According to the American Psychological Association (APA), studies show that commercial exposure has a profound effect on the preferences of children – just one instance of exposure is enough to plant the preference, and repeated exposure strengthens it. Additionally, child attitudes toward certain brands, such as those of the tobacco and alcohol industry, were shown to be favorable due to the use of animal mascots in ads. While no parent is buying their child cigarettes and an ice cold beer, it’s possible that these advertisements leave an imprint so deep that the child will grow older and experiment with these products the first chance they get.

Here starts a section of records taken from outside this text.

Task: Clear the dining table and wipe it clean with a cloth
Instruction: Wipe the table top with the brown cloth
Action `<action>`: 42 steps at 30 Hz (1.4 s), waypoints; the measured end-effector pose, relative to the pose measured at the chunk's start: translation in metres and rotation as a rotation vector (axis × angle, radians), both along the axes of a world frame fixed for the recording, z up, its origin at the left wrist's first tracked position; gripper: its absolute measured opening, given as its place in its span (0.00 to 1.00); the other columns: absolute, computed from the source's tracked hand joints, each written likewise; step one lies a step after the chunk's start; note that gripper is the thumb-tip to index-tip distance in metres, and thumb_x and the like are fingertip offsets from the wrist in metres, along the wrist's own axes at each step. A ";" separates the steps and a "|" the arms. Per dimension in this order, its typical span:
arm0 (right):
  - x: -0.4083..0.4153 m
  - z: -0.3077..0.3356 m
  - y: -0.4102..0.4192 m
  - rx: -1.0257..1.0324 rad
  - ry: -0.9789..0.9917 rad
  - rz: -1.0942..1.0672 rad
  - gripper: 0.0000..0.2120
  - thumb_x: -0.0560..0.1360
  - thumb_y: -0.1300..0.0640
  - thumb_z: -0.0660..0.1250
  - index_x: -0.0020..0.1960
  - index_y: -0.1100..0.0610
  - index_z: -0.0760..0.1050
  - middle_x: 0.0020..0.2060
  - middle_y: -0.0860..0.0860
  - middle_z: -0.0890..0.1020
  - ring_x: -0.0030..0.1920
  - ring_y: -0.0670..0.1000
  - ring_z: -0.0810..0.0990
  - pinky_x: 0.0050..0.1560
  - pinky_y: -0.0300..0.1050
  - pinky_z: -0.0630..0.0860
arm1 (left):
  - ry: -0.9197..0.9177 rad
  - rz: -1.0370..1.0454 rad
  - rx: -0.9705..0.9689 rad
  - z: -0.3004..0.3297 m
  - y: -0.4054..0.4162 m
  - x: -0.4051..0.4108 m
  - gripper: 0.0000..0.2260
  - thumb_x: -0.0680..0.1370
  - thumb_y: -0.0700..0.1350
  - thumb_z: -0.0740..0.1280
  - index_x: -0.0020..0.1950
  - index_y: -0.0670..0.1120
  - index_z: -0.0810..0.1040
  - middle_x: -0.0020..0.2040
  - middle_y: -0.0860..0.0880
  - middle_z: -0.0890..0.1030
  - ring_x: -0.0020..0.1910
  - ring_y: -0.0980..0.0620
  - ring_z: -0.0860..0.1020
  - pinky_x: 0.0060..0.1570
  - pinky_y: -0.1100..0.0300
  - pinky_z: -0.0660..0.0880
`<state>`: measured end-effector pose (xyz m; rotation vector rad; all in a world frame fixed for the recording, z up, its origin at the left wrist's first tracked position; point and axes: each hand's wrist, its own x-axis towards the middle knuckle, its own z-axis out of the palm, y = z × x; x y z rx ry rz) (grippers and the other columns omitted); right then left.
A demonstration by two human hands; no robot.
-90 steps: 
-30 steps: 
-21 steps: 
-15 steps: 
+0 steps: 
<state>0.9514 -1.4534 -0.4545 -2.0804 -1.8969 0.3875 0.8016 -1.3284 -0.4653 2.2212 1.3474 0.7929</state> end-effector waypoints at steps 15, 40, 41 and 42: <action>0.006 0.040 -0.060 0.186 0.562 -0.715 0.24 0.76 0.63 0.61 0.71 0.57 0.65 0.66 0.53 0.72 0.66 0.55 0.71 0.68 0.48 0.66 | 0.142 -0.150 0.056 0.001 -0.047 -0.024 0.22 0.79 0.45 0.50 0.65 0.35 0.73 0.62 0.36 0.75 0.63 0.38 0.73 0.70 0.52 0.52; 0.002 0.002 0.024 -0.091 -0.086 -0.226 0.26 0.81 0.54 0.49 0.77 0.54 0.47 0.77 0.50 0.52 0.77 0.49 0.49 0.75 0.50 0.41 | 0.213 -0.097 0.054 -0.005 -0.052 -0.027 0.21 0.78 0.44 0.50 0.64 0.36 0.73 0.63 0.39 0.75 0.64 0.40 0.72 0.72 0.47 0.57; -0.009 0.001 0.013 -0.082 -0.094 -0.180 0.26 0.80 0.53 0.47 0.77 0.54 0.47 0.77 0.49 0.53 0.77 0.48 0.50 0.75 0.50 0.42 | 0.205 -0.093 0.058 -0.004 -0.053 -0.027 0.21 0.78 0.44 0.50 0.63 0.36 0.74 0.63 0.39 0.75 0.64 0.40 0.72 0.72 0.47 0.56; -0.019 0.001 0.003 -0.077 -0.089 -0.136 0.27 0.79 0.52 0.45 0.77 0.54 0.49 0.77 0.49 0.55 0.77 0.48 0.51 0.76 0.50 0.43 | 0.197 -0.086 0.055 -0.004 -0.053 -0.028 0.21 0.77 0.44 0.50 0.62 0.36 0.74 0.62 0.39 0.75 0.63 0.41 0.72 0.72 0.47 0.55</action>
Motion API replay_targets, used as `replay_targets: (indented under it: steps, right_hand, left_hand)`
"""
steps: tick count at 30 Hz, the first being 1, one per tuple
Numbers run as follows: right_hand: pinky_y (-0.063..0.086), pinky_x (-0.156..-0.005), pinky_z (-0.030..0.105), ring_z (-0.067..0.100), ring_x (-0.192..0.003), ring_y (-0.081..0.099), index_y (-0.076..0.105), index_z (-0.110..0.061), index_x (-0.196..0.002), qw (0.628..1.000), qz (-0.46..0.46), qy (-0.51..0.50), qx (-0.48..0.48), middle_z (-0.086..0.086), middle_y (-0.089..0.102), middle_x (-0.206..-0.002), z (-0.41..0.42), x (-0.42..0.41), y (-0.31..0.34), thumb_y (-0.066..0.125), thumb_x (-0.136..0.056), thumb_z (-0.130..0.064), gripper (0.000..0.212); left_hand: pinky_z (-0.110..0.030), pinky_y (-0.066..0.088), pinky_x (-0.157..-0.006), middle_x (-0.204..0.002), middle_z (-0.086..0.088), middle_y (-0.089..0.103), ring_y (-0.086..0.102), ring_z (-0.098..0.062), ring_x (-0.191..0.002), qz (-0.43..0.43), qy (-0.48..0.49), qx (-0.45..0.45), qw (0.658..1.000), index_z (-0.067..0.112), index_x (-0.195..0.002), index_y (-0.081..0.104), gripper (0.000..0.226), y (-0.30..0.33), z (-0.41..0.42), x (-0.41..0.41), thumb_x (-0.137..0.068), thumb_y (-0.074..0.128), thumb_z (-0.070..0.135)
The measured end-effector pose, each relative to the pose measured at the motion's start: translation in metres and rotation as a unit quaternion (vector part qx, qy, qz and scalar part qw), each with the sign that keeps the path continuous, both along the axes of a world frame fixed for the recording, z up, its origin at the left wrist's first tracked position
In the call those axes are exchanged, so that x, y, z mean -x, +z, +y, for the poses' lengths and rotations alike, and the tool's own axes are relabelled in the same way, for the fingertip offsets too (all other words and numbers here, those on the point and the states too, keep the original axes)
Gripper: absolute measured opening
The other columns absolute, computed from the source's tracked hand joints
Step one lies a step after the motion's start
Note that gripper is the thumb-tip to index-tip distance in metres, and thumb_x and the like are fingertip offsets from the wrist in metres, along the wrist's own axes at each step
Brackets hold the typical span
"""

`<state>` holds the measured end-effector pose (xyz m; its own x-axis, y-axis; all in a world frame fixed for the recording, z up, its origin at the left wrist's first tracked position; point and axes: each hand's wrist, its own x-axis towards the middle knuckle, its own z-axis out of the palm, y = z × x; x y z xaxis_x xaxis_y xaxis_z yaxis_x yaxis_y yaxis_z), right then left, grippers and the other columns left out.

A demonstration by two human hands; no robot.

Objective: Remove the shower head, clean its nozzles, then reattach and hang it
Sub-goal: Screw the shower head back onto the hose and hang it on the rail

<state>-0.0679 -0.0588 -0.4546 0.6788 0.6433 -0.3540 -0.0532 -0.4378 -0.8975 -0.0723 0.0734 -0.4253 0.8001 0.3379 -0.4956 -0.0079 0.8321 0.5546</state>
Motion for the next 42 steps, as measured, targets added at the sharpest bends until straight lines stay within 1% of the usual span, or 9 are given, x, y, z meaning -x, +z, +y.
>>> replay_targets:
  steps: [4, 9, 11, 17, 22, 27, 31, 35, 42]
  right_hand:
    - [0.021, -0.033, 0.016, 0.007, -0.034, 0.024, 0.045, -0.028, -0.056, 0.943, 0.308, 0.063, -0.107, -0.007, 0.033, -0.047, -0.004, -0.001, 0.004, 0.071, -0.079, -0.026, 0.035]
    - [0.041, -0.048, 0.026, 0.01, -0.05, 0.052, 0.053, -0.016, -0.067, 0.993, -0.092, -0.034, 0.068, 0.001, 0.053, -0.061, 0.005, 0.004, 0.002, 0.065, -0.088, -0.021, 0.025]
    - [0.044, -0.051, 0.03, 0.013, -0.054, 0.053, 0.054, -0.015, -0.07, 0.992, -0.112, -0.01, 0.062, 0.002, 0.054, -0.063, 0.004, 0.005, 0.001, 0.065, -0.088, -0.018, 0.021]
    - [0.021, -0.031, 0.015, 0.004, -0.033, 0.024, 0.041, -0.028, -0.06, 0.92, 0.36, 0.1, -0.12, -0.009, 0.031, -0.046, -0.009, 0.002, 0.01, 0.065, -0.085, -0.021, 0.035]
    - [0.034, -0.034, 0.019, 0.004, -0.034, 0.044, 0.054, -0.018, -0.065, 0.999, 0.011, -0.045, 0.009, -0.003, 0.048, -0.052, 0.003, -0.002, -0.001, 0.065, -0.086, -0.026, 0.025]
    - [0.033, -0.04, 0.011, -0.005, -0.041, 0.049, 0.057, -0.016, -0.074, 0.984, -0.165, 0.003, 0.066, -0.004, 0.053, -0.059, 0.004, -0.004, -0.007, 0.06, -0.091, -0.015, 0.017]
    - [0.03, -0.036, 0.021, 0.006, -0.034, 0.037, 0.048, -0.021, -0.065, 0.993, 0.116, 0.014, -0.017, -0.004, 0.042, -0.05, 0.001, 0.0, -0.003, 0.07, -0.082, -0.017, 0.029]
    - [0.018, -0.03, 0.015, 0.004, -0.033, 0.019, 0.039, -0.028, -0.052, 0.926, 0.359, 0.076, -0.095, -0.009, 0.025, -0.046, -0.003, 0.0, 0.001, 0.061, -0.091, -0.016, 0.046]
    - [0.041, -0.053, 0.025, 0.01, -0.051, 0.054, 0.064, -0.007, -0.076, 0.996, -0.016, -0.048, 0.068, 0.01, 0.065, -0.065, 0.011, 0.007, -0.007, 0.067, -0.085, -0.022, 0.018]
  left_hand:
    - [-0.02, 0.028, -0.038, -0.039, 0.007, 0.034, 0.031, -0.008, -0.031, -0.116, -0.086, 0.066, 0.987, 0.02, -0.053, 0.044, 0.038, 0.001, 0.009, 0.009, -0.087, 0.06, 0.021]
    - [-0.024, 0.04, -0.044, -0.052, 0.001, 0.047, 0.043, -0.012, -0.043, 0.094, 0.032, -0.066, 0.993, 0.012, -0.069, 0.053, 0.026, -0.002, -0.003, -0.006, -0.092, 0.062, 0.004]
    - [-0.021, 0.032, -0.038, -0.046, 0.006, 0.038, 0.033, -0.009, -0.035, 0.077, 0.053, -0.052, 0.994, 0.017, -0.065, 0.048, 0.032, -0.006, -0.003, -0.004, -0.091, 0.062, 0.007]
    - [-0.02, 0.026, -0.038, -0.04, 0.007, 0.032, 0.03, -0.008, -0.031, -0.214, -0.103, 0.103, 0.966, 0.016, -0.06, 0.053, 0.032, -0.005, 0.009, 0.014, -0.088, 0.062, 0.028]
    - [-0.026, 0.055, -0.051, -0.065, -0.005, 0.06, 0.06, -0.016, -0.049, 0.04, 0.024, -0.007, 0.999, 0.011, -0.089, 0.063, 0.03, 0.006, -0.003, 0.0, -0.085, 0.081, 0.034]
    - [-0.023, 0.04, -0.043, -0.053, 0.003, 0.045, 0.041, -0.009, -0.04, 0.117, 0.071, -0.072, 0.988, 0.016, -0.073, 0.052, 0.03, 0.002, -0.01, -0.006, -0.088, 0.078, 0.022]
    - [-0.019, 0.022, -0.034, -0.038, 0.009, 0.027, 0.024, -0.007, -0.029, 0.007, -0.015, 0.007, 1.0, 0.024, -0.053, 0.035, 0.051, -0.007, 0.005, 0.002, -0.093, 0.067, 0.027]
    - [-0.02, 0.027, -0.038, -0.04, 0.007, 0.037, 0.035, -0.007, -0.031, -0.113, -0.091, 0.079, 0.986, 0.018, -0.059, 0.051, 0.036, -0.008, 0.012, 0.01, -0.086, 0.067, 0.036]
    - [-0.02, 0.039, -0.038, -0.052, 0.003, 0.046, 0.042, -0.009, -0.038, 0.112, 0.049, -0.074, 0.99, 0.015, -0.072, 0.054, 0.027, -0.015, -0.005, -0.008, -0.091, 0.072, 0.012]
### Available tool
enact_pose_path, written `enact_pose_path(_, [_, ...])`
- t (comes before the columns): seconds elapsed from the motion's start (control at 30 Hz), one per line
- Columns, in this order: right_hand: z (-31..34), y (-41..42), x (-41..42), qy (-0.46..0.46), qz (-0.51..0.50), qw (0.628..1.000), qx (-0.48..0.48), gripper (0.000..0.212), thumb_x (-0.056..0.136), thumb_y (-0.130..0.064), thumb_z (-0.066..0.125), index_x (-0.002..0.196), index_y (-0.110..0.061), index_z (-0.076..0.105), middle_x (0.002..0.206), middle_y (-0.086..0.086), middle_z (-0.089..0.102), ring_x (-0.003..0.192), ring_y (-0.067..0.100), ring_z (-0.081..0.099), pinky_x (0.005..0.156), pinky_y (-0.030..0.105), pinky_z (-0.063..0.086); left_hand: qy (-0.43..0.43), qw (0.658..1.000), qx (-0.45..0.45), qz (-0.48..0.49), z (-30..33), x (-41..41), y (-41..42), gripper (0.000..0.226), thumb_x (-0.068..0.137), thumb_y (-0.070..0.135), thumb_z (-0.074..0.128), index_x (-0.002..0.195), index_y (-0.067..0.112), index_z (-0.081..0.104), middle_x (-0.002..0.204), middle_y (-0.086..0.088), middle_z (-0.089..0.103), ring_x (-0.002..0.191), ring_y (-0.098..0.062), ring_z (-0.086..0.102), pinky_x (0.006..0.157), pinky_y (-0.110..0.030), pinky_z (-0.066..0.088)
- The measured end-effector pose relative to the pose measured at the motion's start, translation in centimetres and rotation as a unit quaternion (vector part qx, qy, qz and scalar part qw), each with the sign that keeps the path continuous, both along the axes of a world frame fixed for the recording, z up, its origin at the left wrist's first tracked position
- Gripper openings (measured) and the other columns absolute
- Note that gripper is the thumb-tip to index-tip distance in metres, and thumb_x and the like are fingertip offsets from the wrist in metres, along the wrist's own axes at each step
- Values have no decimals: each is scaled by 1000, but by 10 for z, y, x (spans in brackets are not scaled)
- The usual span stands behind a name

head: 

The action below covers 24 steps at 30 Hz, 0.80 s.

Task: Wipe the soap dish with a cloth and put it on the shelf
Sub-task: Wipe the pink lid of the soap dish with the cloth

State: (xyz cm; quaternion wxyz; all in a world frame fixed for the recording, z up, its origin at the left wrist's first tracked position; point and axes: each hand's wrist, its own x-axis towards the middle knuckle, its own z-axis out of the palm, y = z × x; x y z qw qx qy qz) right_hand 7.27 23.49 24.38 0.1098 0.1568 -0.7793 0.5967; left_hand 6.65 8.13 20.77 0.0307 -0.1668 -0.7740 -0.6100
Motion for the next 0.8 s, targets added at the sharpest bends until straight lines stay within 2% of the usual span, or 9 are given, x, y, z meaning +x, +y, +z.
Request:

Children are unable to comprehend that the intention of an advertisement is to get them (aka their parents) to buy something. They see something that appeals to their interests, or to that of their friends, and immediately wish to have it. Kids don’t have the cognitive skills to know when they’re being sold something, and it raises the question of whether or not it’s ethical to advertise to children.
Research on the fairness of advertising to kids goes all the way back to the 1960s, according to the APA. In the 1970s, when the Federal Communications Commission (FCC) proposed that advertising to children be banned, Congress threatened to cut the agency’s funding. The ad industry itself has developed its own set of regulations; however, said regulations are vague and non-enforced.
Aside from television, little is known about the impact of ads that come from other mediums, the internet being most notable. What is known is that advertisements heavily contribute to what is known as “pester power” or “the nag factor”. The Cambridge Dictionary describes pester power as a child’s ability to ask a parent to buy something so many times until the parents cave in. Almost everyone has either experienced or witnessed a child in a store having a meltdown because their request for something on the shelf was denied. This is not to say that advertisements are solely to blame for children’s troubled behavior, but the appeal of advertisements, in conjunction with the pressure to fit in with or impress friends, tends to overwhelm children who in turn strain their parents.
The run of a successful ad campaign takes more intellect, wit and enthusiasm (just to name a few) than anyone with no knowledge of the craft could understand. However, advertisers should be compelled to analyze and assess the implications of their work, especially when the campaign involves children. The foundation of advertising is understanding how people think and behave. Not only should the mind of a child be regarded as precious, stress and financial strain on parents as direct results of hyper-consumerism must be empathized with. Family dynamics and child behavior are ultimately the responsibility of the parents themselves, but the power of marketing among people across the age spectrum can’t be denied. While the advertising industry can’t take all the blame, it can set and enforce clear guidelines so that all advertisers can prosper in the career that they love with as much integrity as possible.